MAC Address vs IP Address
Understand the difference between a MAC address and an IP address, how ARP connects them, and how each is used in delivery.
Expected Interview Answer
A MAC address is a fixed, hardware-burned Layer 2 identifier used to deliver frames within a local network segment, while an IP address is a logical, reassignable Layer 3 identifier used to route packets across different networks all the way to their destination.
A MAC address (e.g., 00:1A:2B:3C:4D:5E) never changes for a given network interface — it is set by the manufacturer and used by switches to forward Ethernet frames to the correct local port. An IP address (e.g., 192.168.1.10) can change whenever a device joins a different network or gets a new DHCP lease, and it is used by routers to figure out the path a packet needs to take across multiple networks, potentially spanning the entire internet. When a packet travels from source to destination, the IP address stays the same for the whole journey while the MAC address changes at every hop, since each router rewrites the frame’s MAC addressing for the next local segment it enters. ARP is the protocol that bridges the two: given a known IP address on the local network, it resolves the corresponding MAC address needed to actually deliver the frame.

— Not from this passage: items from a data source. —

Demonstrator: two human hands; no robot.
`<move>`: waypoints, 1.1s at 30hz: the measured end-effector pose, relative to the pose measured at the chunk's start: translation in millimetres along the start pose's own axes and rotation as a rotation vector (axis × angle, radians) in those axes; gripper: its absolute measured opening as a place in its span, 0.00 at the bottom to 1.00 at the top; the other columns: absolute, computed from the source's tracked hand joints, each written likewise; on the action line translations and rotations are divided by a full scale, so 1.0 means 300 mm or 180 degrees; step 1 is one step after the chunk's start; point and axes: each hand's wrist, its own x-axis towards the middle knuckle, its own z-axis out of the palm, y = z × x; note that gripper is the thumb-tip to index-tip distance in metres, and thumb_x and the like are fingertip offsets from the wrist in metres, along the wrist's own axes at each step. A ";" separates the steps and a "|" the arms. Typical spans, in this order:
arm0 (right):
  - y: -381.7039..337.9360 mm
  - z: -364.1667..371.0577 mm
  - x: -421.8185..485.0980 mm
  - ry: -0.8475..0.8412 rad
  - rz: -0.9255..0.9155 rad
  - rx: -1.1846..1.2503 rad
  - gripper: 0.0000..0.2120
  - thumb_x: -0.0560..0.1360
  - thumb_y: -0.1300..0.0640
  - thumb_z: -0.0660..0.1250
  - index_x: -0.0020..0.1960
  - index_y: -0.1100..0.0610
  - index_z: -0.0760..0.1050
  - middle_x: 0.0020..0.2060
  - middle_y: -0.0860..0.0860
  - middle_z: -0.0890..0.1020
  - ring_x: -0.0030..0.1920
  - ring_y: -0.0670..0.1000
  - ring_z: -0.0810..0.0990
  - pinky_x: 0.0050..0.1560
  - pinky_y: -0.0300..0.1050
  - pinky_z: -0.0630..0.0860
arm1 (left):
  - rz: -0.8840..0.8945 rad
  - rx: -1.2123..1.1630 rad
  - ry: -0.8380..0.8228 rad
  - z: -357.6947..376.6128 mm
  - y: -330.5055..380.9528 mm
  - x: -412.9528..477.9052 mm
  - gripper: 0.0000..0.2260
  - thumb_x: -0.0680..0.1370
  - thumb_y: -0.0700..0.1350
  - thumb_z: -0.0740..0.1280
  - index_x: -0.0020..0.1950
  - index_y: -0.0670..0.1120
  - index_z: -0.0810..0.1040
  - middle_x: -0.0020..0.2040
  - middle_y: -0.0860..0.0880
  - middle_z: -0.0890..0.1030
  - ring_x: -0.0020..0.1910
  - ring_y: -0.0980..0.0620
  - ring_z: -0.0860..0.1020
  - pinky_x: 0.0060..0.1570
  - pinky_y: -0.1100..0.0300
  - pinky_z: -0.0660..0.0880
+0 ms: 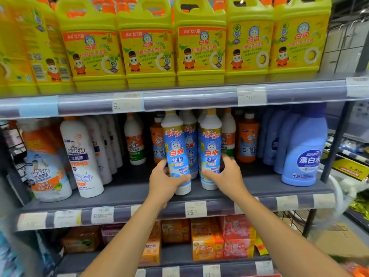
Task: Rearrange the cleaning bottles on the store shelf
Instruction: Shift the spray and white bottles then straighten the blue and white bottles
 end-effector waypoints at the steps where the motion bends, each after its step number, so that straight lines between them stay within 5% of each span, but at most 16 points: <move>1: 0.000 0.000 0.000 -0.0033 -0.0012 0.0027 0.31 0.64 0.49 0.78 0.64 0.53 0.71 0.53 0.51 0.77 0.53 0.49 0.77 0.50 0.44 0.77 | 0.0010 0.0009 -0.0005 0.005 0.002 0.002 0.25 0.62 0.40 0.82 0.50 0.56 0.76 0.48 0.55 0.84 0.44 0.63 0.83 0.37 0.68 0.79; 8: -0.012 -0.006 -0.017 -0.0207 -0.0014 0.0101 0.31 0.67 0.49 0.77 0.65 0.55 0.69 0.56 0.51 0.79 0.55 0.49 0.78 0.53 0.46 0.78 | 0.0138 0.0112 -0.0112 0.047 0.003 0.013 0.29 0.61 0.40 0.83 0.54 0.60 0.74 0.49 0.56 0.84 0.45 0.63 0.83 0.37 0.68 0.79; 13: -0.024 -0.011 -0.022 -0.0156 0.0012 0.0048 0.31 0.67 0.51 0.77 0.65 0.56 0.70 0.56 0.51 0.79 0.54 0.48 0.79 0.52 0.45 0.79 | 0.0138 0.0171 -0.0116 0.076 -0.009 0.012 0.32 0.61 0.40 0.83 0.62 0.52 0.75 0.52 0.54 0.83 0.49 0.59 0.83 0.42 0.65 0.81; 33: -0.037 -0.006 -0.035 -0.0384 0.0139 0.0056 0.32 0.69 0.50 0.75 0.67 0.55 0.66 0.59 0.54 0.76 0.57 0.50 0.77 0.56 0.51 0.78 | 0.0153 0.0458 -0.0044 0.085 -0.019 0.006 0.31 0.62 0.43 0.82 0.58 0.56 0.71 0.51 0.58 0.80 0.50 0.62 0.80 0.44 0.67 0.77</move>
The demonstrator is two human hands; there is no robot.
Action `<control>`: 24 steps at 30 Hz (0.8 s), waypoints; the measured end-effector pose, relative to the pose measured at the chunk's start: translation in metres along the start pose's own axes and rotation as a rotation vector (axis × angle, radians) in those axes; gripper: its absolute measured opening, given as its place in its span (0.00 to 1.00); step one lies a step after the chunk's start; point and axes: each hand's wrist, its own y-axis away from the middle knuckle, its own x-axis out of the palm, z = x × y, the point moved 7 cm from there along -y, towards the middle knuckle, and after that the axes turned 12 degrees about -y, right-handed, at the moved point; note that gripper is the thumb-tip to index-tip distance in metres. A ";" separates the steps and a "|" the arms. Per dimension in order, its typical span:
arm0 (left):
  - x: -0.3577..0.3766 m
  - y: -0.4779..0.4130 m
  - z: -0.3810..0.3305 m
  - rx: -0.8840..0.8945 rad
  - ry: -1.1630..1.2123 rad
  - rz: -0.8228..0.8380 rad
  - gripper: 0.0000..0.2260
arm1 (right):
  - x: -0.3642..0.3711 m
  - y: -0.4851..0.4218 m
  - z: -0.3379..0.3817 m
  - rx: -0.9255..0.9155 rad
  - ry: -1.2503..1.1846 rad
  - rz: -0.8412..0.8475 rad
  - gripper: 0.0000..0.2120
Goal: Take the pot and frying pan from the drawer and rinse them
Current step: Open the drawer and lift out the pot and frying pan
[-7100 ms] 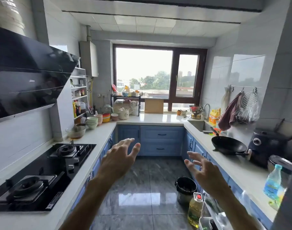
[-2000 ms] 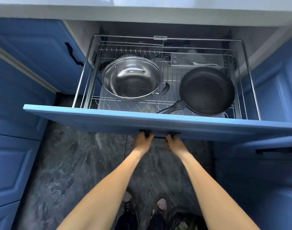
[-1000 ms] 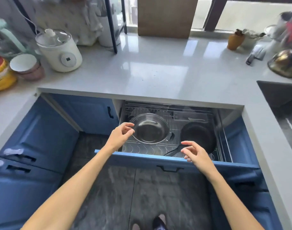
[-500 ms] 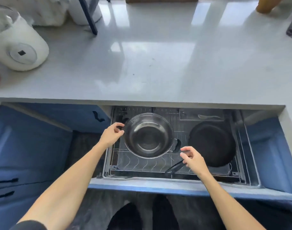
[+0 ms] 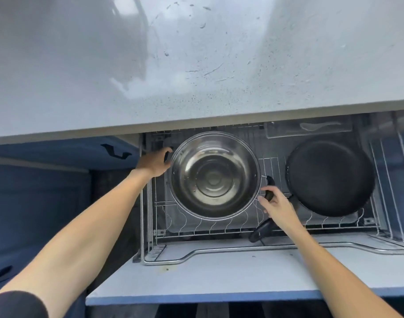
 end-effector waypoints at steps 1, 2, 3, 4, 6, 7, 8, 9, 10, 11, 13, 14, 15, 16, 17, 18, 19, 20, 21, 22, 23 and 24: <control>-0.002 -0.003 -0.001 -0.012 0.011 0.008 0.18 | 0.000 -0.003 0.001 -0.004 0.006 -0.017 0.09; -0.004 -0.006 -0.002 -0.017 0.036 0.004 0.17 | -0.002 -0.005 0.001 -0.009 0.007 -0.037 0.10; -0.006 -0.008 -0.003 -0.010 0.064 -0.006 0.15 | -0.005 -0.007 0.001 -0.011 0.002 -0.058 0.11; -0.008 -0.010 -0.005 0.011 0.092 -0.016 0.13 | -0.011 -0.009 -0.001 -0.012 -0.005 -0.084 0.13; -0.009 -0.009 -0.010 0.077 0.117 -0.018 0.10 | -0.024 -0.007 -0.003 -0.027 -0.019 -0.117 0.14; -0.009 -0.005 -0.012 0.109 0.106 0.001 0.09 | -0.030 -0.006 -0.003 -0.038 -0.035 -0.113 0.14; -0.008 0.001 -0.014 0.142 0.089 0.030 0.08 | -0.036 -0.003 -0.002 -0.045 -0.062 -0.106 0.13; -0.008 0.009 -0.015 0.162 0.089 0.060 0.09 | -0.041 0.000 -0.001 -0.045 -0.093 -0.095 0.12; -0.008 0.016 -0.014 0.172 0.117 0.070 0.10 | -0.047 0.003 0.000 -0.042 -0.126 -0.082 0.12; -0.011 0.026 -0.015 0.173 0.169 0.057 0.11 | -0.051 0.008 0.002 -0.039 -0.151 -0.069 0.11; -0.020 0.046 -0.016 0.161 0.306 -0.004 0.13 | -0.061 0.020 0.010 -0.051 -0.181 -0.043 0.11; -0.026 0.059 -0.018 0.158 0.360 -0.047 0.14 | -0.066 0.029 0.015 -0.061 -0.193 -0.031 0.11; -0.034 0.074 -0.020 0.160 0.398 -0.092 0.14 | -0.072 0.039 0.021 -0.072 -0.202 -0.022 0.11; -0.043 0.091 -0.022 0.171 0.434 -0.143 0.14 | -0.078 0.051 0.027 -0.087 -0.205 -0.014 0.10; -0.052 0.109 -0.023 0.181 0.467 -0.185 0.13 | -0.084 0.064 0.034 -0.103 -0.208 -0.008 0.09; -0.061 0.128 -0.025 0.190 0.507 -0.218 0.12 | -0.091 0.078 0.041 -0.114 -0.214 -0.005 0.08; -0.071 0.147 -0.026 0.195 0.544 -0.237 0.12 | -0.098 0.092 0.048 -0.120 -0.222 -0.001 0.08; -0.079 0.166 -0.026 0.202 0.584 -0.251 0.12 | -0.103 0.108 0.055 -0.127 -0.228 0.009 0.10; -0.088 0.184 -0.027 0.217 0.616 -0.264 0.12 | -0.108 0.124 0.063 -0.138 -0.229 0.023 0.12; -0.097 0.202 -0.027 0.232 0.652 -0.274 0.12 | -0.113 0.140 0.071 -0.151 -0.228 0.040 0.14; -0.106 0.218 -0.027 0.244 0.684 -0.281 0.12 | -0.117 0.156 0.080 -0.171 -0.230 0.056 0.15; -0.117 0.234 -0.027 0.256 0.712 -0.290 0.11 | -0.121 0.172 0.091 -0.196 -0.237 0.073 0.15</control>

- MAC handles local (same-segment) delivery; IP handles end-to-end routing
- IP addresses can change; MAC addresses are stable, hardware-tied identifiers
- MAC address changes at every hop; IP address stays constant end-to-end
- ARP bridges the two layers so both can cooperate in delivering a packet
AI Mentor Explanation
A MAC address is like the serial number engraved on a specific bat by its manufacturer — fixed for life, identifying that one physical bat no matter which ground it is used at. An IP address is like the team and batting order position assigned for a given match, which changes from series to series or even innings to innings depending on selection. A courier delivering equipment between two different stadiums relies on the fixed serial number locally at each ground, but needs the changing team assignment to know which venue to route the parcel to overall.
Step-by-Step Explanation
Step 1
Manufacture
A MAC address is burned into the network interface card at the factory and never changes for that hardware.
Step 2
Assignment
An IP address is assigned to the device by DHCP or statically, and can change whenever it joins a different network.
Step 3
Local delivery
Within one segment, a switch uses the MAC address alone to forward the Ethernet frame to the right port.
Step 4
End-to-end routing
Across multiple networks, routers use the IP address to choose the path, rewriting MAC addressing at every hop.
What Interviewer Expects
- States MAC is Layer 2 / hardware-fixed, IP is Layer 3 / reassignable
- Explains MAC changes per hop while IP stays constant end-to-end
- Knows ARP is the bridge that resolves IP to MAC locally
- Can give the format difference (hex pairs vs dotted decimal / hex groups)
Common Mistakes
- Treating MAC and IP addresses as interchangeable identifiers
- Thinking the MAC address changes as a packet is routed across the internet, not the IP
- Forgetting a device can have one fixed MAC but multiple IP addresses over time
- Not knowing which protocol (ARP) connects the two layers
Best Answer (HR Friendly)
“A MAC address is like your device’s permanent hardware serial number, set at the factory and used to identify it on your local network — say, your home Wi-Fi. An IP address is more like your current mailing address, which can change depending on which network you are connected to, and it is what lets data find its way across the wider internet to reach you. Both work together: IP gets the data to the right neighborhood, and MAC delivers it to the right house.”
Code Example
# Show the MAC address (hardware, fixed) for each interface
ip link show
# eth0: link/ether 00:1a:2b:3c:4d:5e
# Show the IP address (logical, reassignable) for each interface
ip -4 addr show
# eth0: inet 192.168.1.42/24
# See the ARP table mapping local IPs to their MAC addresses
arp -aFollow-up Questions
- How does ARP resolve an IP address to a MAC address?
- Why does the MAC address change at every router hop but the IP does not?
- Can two devices on the same network share a MAC address, and what happens if they do?
- What is MAC spoofing and why might someone use it?
MCQ Practice
1. Which layer does a MAC address operate at?
MAC addresses are Layer 2 (Data Link) identifiers used for local frame delivery.
2. What stays constant as a packet crosses multiple routers?
The IP address stays the same end-to-end; the MAC address is rewritten at every hop for the next local segment.
3. What protocol resolves a known IP address to its MAC address on a LAN?
ARP (Address Resolution Protocol) maps a local IP address to its corresponding MAC address.
Flash Cards
MAC address layer and nature? — Layer 2, fixed hardware identifier burned in by the manufacturer.
IP address layer and nature? — Layer 3, logical identifier that can change (e.g., via DHCP).
What stays the same end-to-end? — The IP address; the MAC address changes at every hop.
What connects MAC and IP? — ARP, which resolves a local IP address to its MAC address.